The U.S. Federal Reserve's seemingly locked-in path to a soft landing, already roiled by the arrival of the Trump administration, may be growing even more complicated as evidence of consumer caution about spending starts to align with new inflation risks and another jump in inflation expectations.
Consumer spending and inflation data for February accentuated the point, with spending near zero once adjusted for inflation and a key measure of inflation itself increasing.
"No matter how you want to slice it, it's shaping up to be a very weak quarter for real spending, and it may end up being the weakest quarter since the depths of the (pandemic) lockdowns," Inflation Insights President Omair Sharif wrote.
Goldman Sachs economists following the data's release cut their forecast for first-quarter growth nearly in half, to 0.6% from 1%.
For the Fed, it could point to the worst of both worlds emerging, with a potential slowdown in growth, prices moving higher, and firms perhaps contemplating more sticker shock as President Donald Trump's new taxes on imports are put in place.
In the background: Consumer expectations about inflation are grinding higher, while market-based prices for Treasury Inflation-Protected Securities show the outlook for inflation 10 years from now also rising.
Those figures are closely watched by the Fed, and are perhaps even more likely to make policymakers nervous about their grip on inflation and less likely to cut interest rates.
The latest University of Michigan consumer survey showed long-run inflation expectations topped 4% in March, double the Fed's target. While central bankers don't like to react to a single month's data, "long-run expectations have climbed sharply for three consecutive months and are now comparable to the peak readings from the post-pandemic inflationary episode," survey Director Joanne Hsu wrote. "They exhibit substantial uncertainty, particularly in light of frequent developments and changes with economic policy."
In the wake of the latest Personal Consumption Expenditures (PCE) data, analysts again tuned into the risk of "stagflation" - or inflation coupled with rising unemployment, a particular dilemma for the central bank.
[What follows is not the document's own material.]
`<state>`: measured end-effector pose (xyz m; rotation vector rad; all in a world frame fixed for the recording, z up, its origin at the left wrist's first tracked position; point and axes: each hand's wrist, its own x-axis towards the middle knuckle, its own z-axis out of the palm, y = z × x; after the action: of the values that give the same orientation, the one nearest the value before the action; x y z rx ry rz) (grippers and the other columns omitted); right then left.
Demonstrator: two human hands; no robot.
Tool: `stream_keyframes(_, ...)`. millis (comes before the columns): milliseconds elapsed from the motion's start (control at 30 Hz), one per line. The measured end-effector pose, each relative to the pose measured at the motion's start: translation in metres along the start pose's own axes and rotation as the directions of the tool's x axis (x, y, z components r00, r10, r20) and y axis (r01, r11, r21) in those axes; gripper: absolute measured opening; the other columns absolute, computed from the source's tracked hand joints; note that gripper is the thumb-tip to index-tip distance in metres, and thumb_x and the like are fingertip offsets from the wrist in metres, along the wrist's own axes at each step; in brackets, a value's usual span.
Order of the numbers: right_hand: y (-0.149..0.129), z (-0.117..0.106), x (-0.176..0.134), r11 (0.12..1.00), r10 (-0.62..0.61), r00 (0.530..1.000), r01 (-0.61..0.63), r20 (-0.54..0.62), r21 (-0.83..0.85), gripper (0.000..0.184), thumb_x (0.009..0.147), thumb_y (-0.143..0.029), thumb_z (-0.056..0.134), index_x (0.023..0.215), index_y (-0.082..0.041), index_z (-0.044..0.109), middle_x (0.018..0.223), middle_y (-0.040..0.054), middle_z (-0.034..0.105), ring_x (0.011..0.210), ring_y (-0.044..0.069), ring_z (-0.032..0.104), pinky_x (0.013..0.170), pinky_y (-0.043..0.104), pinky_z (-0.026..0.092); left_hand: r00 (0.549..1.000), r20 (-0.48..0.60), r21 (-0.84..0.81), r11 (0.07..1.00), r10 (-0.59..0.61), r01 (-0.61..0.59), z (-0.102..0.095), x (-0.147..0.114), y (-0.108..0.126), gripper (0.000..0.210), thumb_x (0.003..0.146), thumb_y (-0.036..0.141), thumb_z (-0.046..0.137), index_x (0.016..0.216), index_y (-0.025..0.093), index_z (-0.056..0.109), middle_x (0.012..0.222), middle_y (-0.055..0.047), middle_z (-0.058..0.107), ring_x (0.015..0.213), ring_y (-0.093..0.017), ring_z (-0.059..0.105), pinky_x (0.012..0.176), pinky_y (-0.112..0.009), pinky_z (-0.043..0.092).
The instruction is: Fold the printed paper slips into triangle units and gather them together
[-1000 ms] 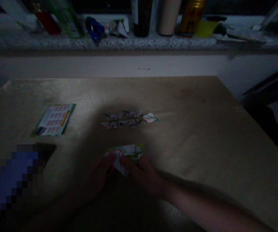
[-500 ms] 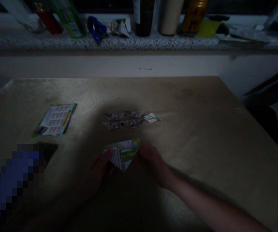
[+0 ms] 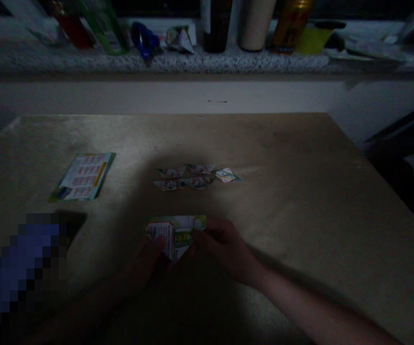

Fed officials have begun noting the possible tension that may arise between their goals of keeping stable inflation and maximum employment. While comfortable waiting longer for inflation to fall while keeping their current policy rate stable, a steady rise in inflation expectations could shift the bias and put rate hikes back in play.
The Fed's main narrative until recently has been for a continued low unemployment rate and gradually falling inflation allowing for further cuts to a Fed policy rate currently held steady in a range between 4.25% and 4.5% - a generally "good news" outlook with cuts matching the drop in inflation.
"The PCE report for February makes grim reading," wrote Evercore ISI Vice Chair Krishna Guha. "Consumers – like businesses – are pulling back amid...uncertainty and an expected hit to real income from tariff-driven price increases. With core PCE (prices) 2.8% year-on-year even before the main effect of tariffs has hit, there is currently no scope for good news rate cuts."